So what type of range can you expect from your radio? Usually half a mile up to two miles, depending upon your terrain and the power of your radio. In the same environment, a 2 watt radio with a long antenna would provide considerably more range than a half watt radio with a short antenna. When choosing a radio, it is very important to consider both the amount of range that you need and the environment in which you will be using the radios. Naturally, you wouldn't have as many obstructions in a football stadium as being in the middle of a heavily wooded area. For use in a stadium you would likely be fine with a small, one watt radio. In a wooded area, however, that same radio may not provide sufficient range. These are things that you need to take into consideration when choosing which two-way radio is right for you.

Related Resources
GMRS Radio Range Chart
Getting The Most Range From Your Radio
The Two Way Radio Show TWRS-05 - Radios in Range
The Two Way Radio Show TWRS-45 - The Truth About GMRS Radio Range
Radio 101 - The truth about FRS / GMRS two way radio range
How To Optimize Range for Motorola Talkabout Two Way Radios


Are you really serious about this 1 1/2- to 2 1/2-mile range of a 5 watt radio?!! I knew that I should not be naive about radio range when I started my search for a good two-way radio set, but I am really surprised. I am looking for a solution to communication requirements that will take place over short distances in places like Yellowstone National Park. I expect us to be at least 5 to 10 miles apart at any time, with wooded sections between us. Should I search for another solution to my communication needs? Thanks! (Great weblog!)

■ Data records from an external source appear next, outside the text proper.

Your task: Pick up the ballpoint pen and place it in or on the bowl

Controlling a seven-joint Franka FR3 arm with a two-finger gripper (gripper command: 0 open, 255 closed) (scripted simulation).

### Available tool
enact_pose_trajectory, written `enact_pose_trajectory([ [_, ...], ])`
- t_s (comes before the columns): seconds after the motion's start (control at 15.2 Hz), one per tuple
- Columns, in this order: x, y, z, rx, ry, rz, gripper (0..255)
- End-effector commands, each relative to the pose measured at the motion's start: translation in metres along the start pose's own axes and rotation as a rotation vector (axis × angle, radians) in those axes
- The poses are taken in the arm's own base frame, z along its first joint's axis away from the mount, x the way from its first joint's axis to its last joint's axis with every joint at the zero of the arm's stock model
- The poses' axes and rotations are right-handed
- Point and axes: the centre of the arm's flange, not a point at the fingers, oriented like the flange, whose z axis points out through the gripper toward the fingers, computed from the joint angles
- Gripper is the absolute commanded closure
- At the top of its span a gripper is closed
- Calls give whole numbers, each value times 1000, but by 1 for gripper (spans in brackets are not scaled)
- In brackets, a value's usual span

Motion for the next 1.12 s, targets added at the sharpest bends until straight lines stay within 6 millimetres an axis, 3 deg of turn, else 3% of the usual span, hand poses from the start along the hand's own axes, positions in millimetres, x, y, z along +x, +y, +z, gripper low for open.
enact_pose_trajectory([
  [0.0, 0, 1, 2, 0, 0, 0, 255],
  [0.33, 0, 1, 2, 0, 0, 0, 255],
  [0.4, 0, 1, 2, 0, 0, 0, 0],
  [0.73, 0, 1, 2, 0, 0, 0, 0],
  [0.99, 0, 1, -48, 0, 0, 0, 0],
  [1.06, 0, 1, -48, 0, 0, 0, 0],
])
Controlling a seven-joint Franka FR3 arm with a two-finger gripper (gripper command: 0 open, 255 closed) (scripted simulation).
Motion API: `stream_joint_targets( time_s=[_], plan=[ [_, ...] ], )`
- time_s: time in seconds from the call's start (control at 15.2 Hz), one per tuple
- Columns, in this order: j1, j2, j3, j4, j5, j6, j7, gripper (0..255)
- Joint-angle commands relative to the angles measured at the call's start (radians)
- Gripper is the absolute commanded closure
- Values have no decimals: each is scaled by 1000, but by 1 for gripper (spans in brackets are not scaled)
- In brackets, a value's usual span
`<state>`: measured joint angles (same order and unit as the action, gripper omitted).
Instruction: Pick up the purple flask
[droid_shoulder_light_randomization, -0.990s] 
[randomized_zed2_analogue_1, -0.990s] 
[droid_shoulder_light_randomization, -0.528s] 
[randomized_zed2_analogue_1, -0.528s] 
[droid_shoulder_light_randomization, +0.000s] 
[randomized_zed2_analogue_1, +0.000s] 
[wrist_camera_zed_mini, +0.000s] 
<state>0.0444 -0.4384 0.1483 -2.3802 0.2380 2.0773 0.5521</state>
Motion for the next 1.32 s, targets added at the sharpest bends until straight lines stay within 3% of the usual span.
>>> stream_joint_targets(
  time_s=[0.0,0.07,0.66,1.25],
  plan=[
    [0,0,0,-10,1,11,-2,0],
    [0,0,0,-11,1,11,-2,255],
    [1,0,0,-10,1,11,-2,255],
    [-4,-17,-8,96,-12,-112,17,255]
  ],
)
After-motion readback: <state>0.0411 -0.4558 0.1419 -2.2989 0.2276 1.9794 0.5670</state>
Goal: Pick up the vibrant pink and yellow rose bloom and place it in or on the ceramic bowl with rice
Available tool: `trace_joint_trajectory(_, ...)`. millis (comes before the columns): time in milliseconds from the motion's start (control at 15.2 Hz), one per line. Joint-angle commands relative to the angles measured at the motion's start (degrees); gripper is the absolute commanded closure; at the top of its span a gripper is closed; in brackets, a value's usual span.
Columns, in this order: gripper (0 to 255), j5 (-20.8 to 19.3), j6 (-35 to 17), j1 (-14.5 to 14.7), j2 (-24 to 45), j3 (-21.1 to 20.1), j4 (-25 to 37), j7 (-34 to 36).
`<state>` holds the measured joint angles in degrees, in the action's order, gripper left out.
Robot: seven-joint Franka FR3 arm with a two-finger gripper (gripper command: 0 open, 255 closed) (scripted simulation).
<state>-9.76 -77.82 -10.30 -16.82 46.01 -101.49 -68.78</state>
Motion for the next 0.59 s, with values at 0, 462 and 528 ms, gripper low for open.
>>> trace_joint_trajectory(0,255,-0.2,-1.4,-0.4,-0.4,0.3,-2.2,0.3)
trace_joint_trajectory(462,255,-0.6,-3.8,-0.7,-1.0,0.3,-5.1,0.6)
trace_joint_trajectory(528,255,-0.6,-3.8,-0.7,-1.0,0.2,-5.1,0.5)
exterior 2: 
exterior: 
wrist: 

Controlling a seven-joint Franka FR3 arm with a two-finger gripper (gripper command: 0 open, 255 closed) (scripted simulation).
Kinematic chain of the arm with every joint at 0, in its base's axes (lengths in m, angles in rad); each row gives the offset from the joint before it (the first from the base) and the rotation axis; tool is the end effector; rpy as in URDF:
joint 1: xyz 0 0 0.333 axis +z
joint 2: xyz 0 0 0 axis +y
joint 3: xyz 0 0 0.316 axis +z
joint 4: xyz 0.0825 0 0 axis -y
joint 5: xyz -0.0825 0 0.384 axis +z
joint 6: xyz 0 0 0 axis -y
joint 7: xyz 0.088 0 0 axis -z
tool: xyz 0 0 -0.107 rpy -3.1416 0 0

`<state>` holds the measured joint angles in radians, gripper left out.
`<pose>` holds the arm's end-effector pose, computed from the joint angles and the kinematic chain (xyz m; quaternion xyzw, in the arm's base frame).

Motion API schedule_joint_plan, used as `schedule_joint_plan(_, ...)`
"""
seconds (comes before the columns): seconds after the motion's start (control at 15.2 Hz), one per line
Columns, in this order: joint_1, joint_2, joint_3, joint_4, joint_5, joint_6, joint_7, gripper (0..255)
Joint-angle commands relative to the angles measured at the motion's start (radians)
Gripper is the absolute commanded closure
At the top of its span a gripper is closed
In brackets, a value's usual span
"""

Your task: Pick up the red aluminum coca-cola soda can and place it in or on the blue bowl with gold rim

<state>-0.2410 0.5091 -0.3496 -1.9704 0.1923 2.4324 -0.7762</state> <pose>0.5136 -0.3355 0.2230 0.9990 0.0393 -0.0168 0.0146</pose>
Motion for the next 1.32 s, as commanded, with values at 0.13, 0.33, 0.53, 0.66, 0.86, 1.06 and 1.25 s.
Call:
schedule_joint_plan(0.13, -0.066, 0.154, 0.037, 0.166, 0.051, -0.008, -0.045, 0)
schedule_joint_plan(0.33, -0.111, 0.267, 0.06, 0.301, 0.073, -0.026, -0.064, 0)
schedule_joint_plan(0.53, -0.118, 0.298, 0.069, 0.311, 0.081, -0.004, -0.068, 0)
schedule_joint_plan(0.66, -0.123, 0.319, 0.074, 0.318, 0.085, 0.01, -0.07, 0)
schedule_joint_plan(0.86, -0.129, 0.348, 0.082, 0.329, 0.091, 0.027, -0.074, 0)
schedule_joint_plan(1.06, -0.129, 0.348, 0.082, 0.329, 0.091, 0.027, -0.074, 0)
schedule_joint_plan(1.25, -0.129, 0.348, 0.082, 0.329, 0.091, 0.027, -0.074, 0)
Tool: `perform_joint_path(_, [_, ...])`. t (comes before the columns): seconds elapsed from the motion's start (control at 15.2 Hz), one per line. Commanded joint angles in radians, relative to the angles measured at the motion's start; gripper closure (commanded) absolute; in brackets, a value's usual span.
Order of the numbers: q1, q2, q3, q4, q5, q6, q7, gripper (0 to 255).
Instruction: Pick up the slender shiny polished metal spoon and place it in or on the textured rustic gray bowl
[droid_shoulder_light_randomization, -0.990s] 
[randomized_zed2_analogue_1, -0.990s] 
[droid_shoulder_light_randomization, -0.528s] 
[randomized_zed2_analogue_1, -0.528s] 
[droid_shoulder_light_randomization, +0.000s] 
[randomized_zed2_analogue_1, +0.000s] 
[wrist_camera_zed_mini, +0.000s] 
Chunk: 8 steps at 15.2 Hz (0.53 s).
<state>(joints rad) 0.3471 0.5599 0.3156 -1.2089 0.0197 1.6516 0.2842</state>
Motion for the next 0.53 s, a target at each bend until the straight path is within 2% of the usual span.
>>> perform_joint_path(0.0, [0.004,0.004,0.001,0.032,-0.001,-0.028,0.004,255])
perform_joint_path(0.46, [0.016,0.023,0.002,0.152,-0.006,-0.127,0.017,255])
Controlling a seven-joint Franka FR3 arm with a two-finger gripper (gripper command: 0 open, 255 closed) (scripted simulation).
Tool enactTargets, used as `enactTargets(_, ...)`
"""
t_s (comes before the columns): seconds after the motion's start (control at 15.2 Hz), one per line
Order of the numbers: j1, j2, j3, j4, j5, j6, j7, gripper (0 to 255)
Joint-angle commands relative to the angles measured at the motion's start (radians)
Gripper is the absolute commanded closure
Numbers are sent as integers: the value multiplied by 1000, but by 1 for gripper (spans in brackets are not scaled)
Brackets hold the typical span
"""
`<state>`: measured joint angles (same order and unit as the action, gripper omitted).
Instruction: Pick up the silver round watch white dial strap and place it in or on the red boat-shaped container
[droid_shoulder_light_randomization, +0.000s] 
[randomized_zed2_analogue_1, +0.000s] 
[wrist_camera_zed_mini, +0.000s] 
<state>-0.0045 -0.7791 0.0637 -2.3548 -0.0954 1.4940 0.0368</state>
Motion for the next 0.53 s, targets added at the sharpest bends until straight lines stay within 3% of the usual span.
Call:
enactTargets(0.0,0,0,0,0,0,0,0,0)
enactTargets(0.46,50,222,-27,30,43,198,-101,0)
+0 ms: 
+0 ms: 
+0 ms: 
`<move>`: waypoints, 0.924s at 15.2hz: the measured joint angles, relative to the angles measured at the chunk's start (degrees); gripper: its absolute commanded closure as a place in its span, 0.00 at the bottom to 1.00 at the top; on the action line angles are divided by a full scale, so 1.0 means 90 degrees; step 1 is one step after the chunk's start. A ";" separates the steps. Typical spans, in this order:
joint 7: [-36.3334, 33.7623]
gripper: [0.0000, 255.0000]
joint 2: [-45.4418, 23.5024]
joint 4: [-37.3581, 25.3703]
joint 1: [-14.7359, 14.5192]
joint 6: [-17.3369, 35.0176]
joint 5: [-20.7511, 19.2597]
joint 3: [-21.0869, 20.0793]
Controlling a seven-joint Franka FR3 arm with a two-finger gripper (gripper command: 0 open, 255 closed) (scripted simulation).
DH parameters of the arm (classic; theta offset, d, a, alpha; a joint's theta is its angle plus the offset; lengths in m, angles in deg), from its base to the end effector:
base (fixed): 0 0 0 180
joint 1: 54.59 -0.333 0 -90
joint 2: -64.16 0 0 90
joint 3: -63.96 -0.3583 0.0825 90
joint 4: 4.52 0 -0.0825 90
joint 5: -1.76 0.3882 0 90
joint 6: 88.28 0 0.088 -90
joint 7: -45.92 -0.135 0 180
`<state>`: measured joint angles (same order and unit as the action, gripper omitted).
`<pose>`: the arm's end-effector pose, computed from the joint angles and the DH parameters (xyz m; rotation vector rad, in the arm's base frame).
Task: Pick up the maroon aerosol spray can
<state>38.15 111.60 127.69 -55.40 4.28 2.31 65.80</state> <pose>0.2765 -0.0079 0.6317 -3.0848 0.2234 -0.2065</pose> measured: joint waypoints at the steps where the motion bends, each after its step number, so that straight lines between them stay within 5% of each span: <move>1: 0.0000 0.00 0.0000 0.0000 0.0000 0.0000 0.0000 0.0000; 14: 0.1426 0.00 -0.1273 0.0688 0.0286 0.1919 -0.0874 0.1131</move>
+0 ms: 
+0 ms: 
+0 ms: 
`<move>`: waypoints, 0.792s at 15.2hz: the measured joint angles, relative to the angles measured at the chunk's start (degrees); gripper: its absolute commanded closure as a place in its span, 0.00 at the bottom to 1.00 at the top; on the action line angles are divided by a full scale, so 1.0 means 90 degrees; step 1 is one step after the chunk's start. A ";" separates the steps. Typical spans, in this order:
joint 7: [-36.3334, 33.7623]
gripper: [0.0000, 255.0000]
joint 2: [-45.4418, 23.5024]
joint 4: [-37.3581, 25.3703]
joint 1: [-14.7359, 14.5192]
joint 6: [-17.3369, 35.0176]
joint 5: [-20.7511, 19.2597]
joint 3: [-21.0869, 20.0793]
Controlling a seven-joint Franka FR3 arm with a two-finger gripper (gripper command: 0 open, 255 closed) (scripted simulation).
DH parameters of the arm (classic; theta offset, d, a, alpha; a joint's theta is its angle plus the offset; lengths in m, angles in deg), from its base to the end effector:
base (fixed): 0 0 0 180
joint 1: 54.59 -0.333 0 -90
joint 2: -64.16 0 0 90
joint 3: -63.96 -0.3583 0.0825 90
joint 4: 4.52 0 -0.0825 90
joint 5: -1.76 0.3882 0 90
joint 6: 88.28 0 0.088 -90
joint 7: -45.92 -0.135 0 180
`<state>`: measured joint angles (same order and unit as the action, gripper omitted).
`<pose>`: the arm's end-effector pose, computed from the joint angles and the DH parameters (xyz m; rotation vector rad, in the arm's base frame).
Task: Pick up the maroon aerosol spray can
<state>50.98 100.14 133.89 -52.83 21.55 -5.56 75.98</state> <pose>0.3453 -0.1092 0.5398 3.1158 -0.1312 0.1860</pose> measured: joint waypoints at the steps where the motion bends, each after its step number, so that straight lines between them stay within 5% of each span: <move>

I would recommend a repeater system with a high-powered two-way radio or a high-powered CB radio.

Hello, I have 2 XTN 2100 in place at my factory and have added a XTN 2600 but cannot get to work with the others. Are they supposed to be compatible? and I am following all instructions. The only thing I can think of is that since the first have only 1 channel and the latter have 6, that I might not be setting it correcly. Need to know if these radios are compatible.

Within the XTN series radios, you have the XU and the XV series. Make sure those two aren't mismatched. If they are the same, make sure that channel one on both radios is set to the same frequency and privacy code.

The best thing to do is get a CB with SSB or use a 5 Watt Ham Radio with a license and a repeater. Repeaters can reach over 25 miles between two radios and even more if linked.

So what knid of range can I expect from a 5 watt Midland radio in a lightly wooded area?

I have a Motorola T5720.

It has a 1 watt power.
In my location, its just houses and short buildings.

A friend and I want to keep in touch in from our houses. We live in a suburban area, so I'm aware we will most definitely not get half the range advertised. Our houses are a 1/2 mile to a mile away. Please tell what watt or power and range we should get for our needs.

Any 4-5 watt radio using the GMRS channels will work great. I would give these a look: You will get a mile of range as long as there are not too many obstacles (large buildings, hills) between the two houses.

I have a pair of midland GXT720's. I have been unable to get an answer to this: Can I leave them on while in the charging cradle?
I need to buy at least 10 pair for a security network for our remote village. Those I have do the job, but they need to be left on 24/7. I contacted Midland, but they never responded.

I asked around in here and it is not recommended to leave radios turned on all of the time while charging. It will drastically reduce the battery life, and probably that of the radio as well. If you need 20 working at all times, then you will be better off to get 40 and rotate them.

I need to connect two buildings about 30 miles apart, and 12-15 trucks running between and around them. What set up would you recommend? I have intentions of putting towers in at both buildings, but don't know what type of antenna to put on top.

You will need a repeater setup, call us at 1-800-584-1445 or send us an email and one of our consultants will help you pick the best radio/repeater/antenna package. Thanks!

a Two Building Church two floors ,Brick ,Block and plaster walls what brand and model ULF Radio do recommend in the $50.00 each Price.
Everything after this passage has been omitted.